Communication between C and Objective CAML
Communication between parts of a program written in C and in
Objective CAML is accomplished by creating an executable (or a new toplevel
interpreter) containing both parts. These parts can be separately compiled.
It is therefore the responsibility of the linking
phase2 to establish the connection
between Objective CAML function names and C function names, and to create
the final executable. To this end, the Objective CAML part of the program
contains external declarations describing this connection.
Figure 12.1 shows a sample program composed of a C part
and an Objective CAML part.
Figure 12.1: Communication between Objective CAML and C.
Each part comprises code (function definitions and toplevel
expressions for Objective CAML) and a memory area for dynamic allocation.

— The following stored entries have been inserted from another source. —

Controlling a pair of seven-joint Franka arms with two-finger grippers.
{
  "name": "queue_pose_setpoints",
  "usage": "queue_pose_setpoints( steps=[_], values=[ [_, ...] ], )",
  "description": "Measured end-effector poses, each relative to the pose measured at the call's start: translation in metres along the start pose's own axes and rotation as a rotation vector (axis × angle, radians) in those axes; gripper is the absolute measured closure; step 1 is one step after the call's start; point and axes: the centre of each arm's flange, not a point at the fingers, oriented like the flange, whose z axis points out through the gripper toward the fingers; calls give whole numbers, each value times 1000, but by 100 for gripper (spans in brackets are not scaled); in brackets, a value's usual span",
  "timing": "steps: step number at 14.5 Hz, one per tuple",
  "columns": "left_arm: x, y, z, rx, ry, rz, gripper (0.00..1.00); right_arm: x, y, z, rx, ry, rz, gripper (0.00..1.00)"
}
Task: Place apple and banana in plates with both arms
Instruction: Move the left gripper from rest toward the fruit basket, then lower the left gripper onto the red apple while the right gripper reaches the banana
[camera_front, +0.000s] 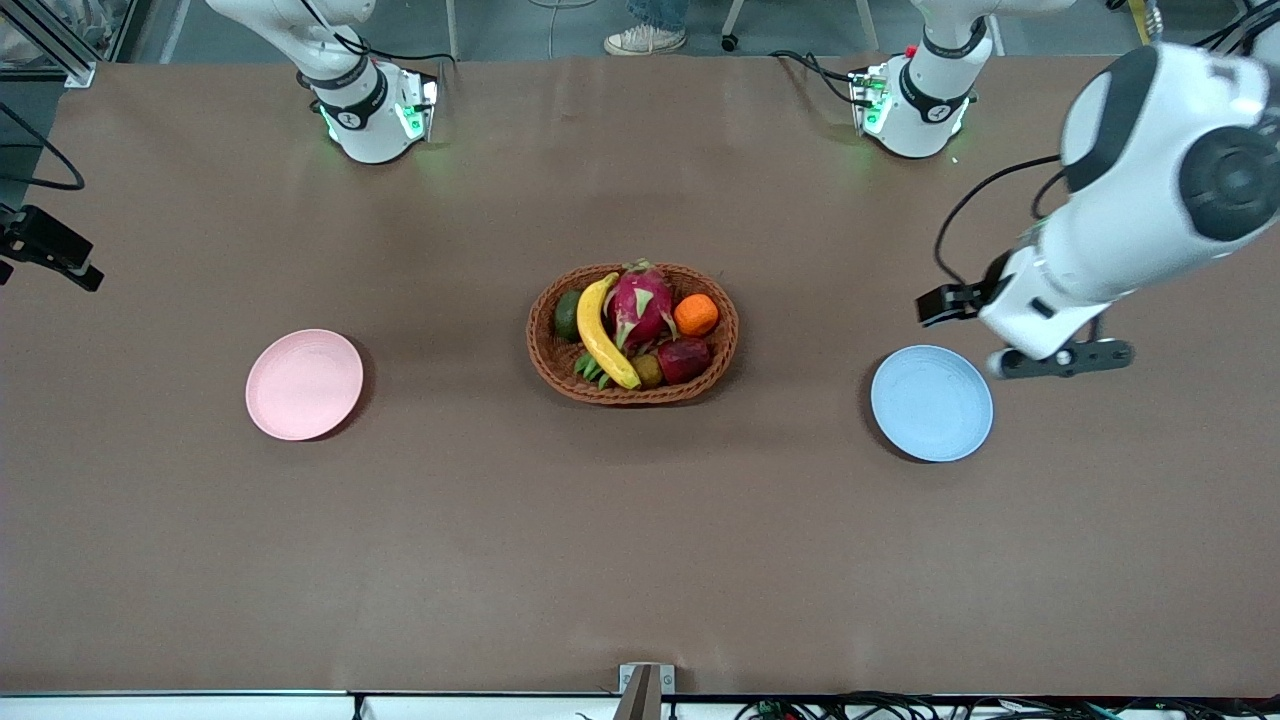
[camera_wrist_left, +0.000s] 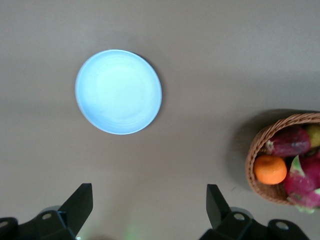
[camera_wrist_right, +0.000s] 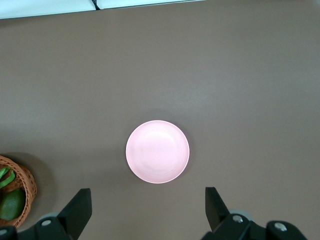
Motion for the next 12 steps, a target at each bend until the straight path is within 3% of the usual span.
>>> queue_pose_setpoints(
  steps=[3, 7, 12],
  values=[
    [-3, 49, 38, 9, -14, -55, 0, -1, 1, 1, 0, -6, 2, 0],
    [-11, 118, 85, 3, -4, -146, 0, -5, -4, 9, 0, -60, -10, 0],
    [-24, 179, 137, -13, 6, -238, 0, -2, -78, 78, 2, -216, -146, 0]
  ],
)
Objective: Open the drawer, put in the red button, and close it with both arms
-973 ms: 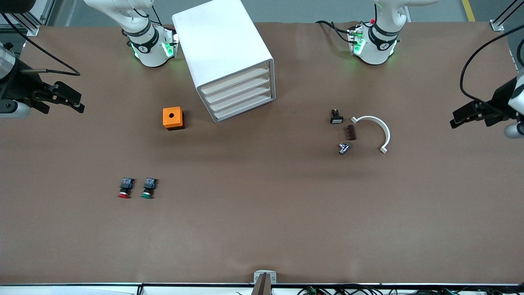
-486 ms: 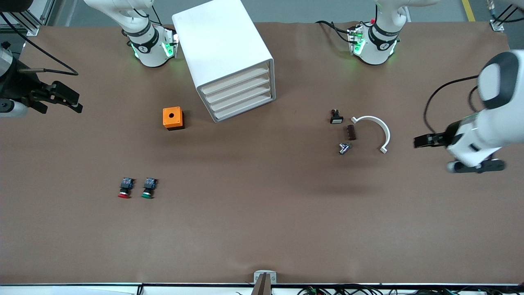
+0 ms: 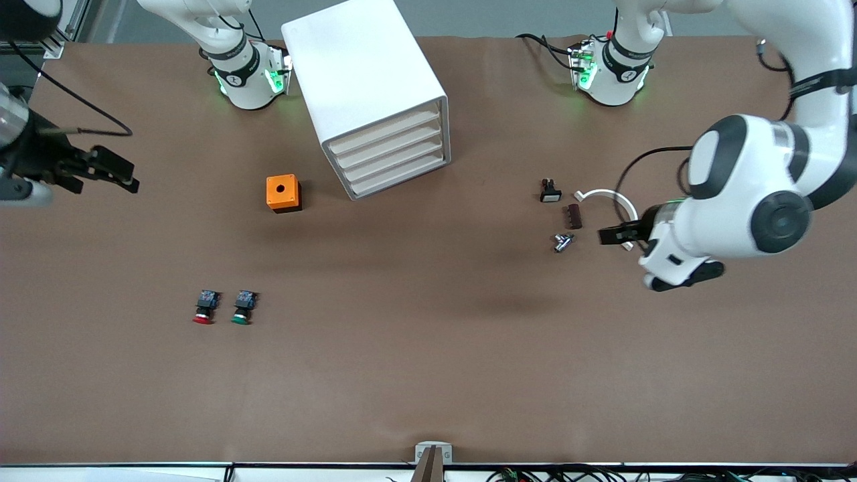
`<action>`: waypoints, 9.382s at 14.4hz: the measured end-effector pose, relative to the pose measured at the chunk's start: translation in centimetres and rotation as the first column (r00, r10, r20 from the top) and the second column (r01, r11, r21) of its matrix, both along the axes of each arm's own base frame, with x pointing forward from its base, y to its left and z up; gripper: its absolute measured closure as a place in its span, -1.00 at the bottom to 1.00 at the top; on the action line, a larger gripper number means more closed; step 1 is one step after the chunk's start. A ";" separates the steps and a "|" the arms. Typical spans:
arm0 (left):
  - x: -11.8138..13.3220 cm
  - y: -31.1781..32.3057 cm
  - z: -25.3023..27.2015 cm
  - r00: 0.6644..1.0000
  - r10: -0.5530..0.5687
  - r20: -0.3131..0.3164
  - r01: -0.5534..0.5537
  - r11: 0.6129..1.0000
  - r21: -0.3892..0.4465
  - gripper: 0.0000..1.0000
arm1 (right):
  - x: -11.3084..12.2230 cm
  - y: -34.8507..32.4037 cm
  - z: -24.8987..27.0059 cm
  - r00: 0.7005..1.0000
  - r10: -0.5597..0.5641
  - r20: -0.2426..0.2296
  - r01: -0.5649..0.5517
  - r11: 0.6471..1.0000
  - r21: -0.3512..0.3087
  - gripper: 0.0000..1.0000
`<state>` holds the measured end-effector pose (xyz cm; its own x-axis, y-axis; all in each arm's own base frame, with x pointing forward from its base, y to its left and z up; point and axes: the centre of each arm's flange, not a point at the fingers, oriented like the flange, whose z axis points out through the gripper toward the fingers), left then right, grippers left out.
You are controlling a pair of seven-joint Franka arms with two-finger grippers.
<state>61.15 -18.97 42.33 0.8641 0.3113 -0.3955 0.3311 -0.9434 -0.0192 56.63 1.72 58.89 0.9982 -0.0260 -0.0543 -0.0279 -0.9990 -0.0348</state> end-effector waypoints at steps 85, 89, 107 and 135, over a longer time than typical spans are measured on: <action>-3.9 -22.0 -22.6 -0.067 0.727 -0.684 -0.492 0.572 0.656 -0.96 | -14.8 44.4 -20.0 0.553 -0.832 -0.038 0.833 0.554 -0.004 0.17; -1.2 -20.1 -20.4 0.086 0.595 -0.799 -0.625 0.657 0.422 -0.98 | -16.5 47.1 -23.4 0.499 -0.865 -0.043 0.866 0.500 -0.015 0.17; 3.6 -21.1 -9.4 0.905 0.419 -0.075 -0.424 0.877 -0.226 -0.98 | -10.4 44.2 -16.3 0.679 -0.733 -0.030 0.728 0.678 -0.099 -1.00; -20.5 -43.8 -12.6 0.974 0.083 0.211 -0.102 0.991 0.082 -0.98 | 4.8 -1.6 -2.1 0.994 -0.062 -0.093 0.057 0.997 -0.047 -1.00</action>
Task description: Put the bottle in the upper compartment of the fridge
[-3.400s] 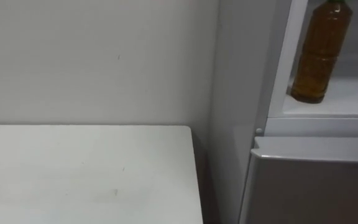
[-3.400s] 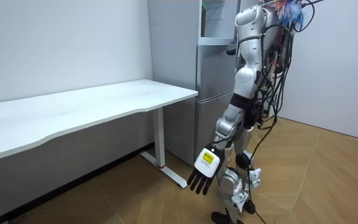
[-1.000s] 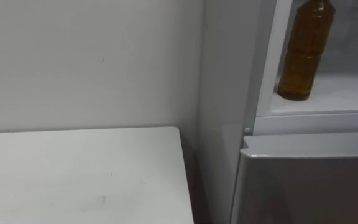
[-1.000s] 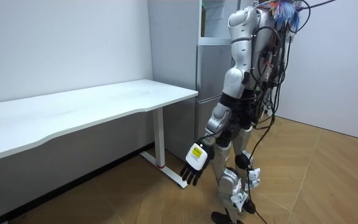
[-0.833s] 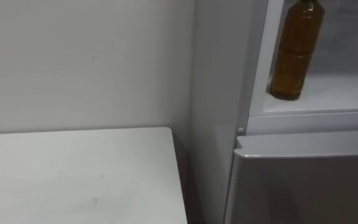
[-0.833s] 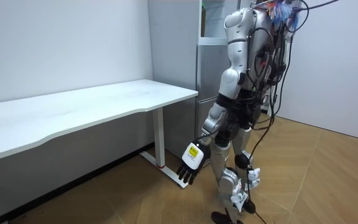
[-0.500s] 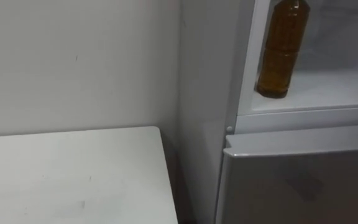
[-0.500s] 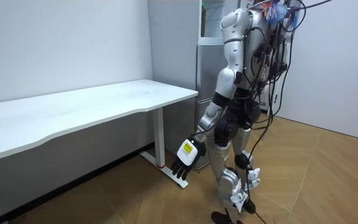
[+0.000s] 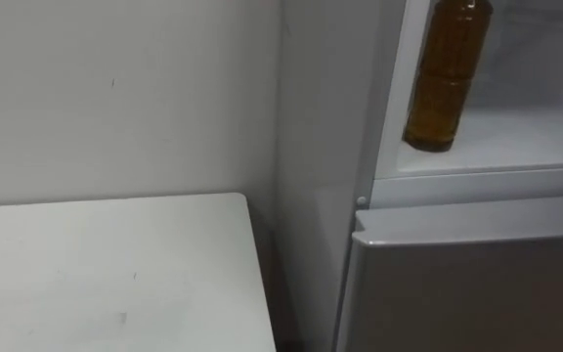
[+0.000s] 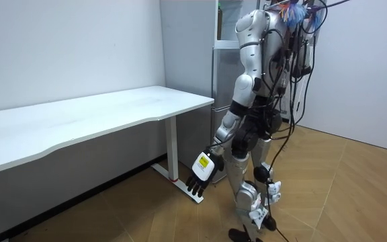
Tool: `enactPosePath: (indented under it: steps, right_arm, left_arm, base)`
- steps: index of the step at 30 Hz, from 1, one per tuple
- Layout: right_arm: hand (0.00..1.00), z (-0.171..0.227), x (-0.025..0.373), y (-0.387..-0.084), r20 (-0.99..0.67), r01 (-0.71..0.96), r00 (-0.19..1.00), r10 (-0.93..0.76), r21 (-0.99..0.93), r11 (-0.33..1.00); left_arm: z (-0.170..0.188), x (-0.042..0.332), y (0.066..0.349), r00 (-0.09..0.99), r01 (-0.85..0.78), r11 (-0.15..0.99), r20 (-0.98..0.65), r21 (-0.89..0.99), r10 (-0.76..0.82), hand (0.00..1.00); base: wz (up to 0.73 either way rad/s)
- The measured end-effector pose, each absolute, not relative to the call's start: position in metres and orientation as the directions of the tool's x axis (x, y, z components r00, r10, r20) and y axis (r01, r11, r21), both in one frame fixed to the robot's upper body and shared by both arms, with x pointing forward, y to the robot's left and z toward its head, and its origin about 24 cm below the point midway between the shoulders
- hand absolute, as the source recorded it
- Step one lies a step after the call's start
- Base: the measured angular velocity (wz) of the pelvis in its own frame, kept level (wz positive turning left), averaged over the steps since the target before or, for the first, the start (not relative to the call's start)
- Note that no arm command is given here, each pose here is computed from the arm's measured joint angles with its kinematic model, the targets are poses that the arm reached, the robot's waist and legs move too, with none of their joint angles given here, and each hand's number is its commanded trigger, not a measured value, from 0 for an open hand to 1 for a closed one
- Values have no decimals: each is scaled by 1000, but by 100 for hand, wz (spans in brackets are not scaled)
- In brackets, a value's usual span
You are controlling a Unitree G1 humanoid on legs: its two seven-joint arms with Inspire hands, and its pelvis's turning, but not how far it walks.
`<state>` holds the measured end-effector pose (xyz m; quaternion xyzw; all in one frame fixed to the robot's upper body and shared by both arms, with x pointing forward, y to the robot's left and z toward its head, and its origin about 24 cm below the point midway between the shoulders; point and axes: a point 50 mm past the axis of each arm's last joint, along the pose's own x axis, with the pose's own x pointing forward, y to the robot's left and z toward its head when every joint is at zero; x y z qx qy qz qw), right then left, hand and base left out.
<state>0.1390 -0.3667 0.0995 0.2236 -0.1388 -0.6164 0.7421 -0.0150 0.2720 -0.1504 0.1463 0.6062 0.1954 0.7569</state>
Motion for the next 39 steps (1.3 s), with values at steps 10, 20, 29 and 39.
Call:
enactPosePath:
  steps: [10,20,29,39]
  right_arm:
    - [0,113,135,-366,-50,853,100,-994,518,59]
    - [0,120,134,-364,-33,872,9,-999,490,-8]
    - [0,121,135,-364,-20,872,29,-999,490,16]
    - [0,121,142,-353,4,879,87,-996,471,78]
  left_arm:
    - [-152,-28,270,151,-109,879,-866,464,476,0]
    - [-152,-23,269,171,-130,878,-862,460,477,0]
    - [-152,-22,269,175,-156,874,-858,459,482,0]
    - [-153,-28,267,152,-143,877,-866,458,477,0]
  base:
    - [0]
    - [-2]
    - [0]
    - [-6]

Calling the function f with three Objective CAML integer arguments
triggers a call to the C function f_c. The body of the C
function converts the three Objective CAML integers to C integers, computes
their sum, and returns the result converted to an Objective CAML integer.
We now introduce the basic mechanisms for interfacing C with Objective CAML:
external declarations, calling conventions for C functions invoked
from Objective CAML, and linking options. Then, we show an example using
input-output.
External declarations
External function declarations in Objective CAML associate a C function
definition with an Objective CAML name, while giving the type of the latter.
The syntax is as follows:
Syntax
external caml_name : type =
"C_name"
This declaration indicates that calling the function caml_name
from Objective CAML code performs a call to the C function C_name
with the given arguments. Thus, the example in figure
12.1 declares the function f as the Objective CAML
equivalent of the C function f_c.
An external function can be declared in an interface
(i.e., in an .mli file) either as an external or as a
regular value:
Syntax
external caml_name : type =
"C_name" |
val caml_name : type |
In the latter case, calls to the C function first go through the
general function application mechanism of Objective CAML. This is slightly
less efficient, but hides the implementation of the function as a C
function.
Declaration of the C functions
C functions intended to be called from Objective CAML must have the same
number of arguments as described in their external declarations.
These arguments have type value, which is the C type for
Objective CAML values. Since those values have uniform representations
(9), a single C type suffices to encode all
Objective CAML values. On page ??, we will present the
facilities for encoding and decoding values, and illustrate them by a
function that explores the representations of Objective CAML values.
The example in figure 12.1 respects the constraints
mentioned above. The function f_c, associated with an
Objective CAML function of type int -> int -> int -> int, is indeed
a function with three parameters of type value returning a
result of type value.
The Objective CAML bytecode interpreter evaluates calls to external
functions differently, depending on the number of arguments3.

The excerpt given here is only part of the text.